- **WHAT YOU NEED TO DO**:
For every line in the data below that contains "camera", copy the line.

- **STUDY MATERIAL**:
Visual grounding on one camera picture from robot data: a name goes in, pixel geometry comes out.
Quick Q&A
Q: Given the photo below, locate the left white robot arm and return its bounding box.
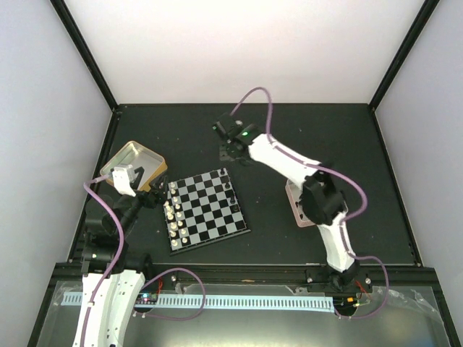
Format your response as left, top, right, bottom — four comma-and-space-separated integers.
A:
73, 173, 169, 346

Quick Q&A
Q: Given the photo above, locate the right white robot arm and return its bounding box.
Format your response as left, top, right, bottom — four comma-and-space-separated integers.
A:
212, 114, 358, 292

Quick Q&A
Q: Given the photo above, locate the white chess piece row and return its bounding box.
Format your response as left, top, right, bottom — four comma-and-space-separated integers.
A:
163, 181, 189, 252

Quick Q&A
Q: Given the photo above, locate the pink tray of black pieces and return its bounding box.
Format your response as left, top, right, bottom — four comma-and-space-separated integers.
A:
285, 180, 315, 228

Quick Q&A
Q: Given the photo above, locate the gold metal tin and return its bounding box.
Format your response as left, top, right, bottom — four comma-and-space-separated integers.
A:
99, 140, 168, 192

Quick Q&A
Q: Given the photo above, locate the black and silver chessboard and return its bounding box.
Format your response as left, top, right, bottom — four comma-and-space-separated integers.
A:
170, 167, 250, 255

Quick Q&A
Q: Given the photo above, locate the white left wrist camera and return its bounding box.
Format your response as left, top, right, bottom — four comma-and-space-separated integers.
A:
111, 164, 136, 197

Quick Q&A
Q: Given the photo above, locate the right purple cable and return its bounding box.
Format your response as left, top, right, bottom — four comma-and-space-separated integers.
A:
231, 86, 391, 321

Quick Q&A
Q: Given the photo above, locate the light blue cable duct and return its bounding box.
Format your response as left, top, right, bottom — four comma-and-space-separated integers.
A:
61, 291, 336, 314

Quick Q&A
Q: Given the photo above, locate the left black corner frame post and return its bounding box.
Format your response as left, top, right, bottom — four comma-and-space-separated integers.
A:
50, 0, 119, 112

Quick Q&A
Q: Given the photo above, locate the black corner frame post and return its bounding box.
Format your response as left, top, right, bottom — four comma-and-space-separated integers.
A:
369, 0, 440, 111
50, 0, 119, 112

- **EXPECTED ANSWER**:
Visual grounding on one camera picture from robot data: a name goes in, pixel geometry comes out.
Q: Given the photo above, locate the white left wrist camera and return its bounding box.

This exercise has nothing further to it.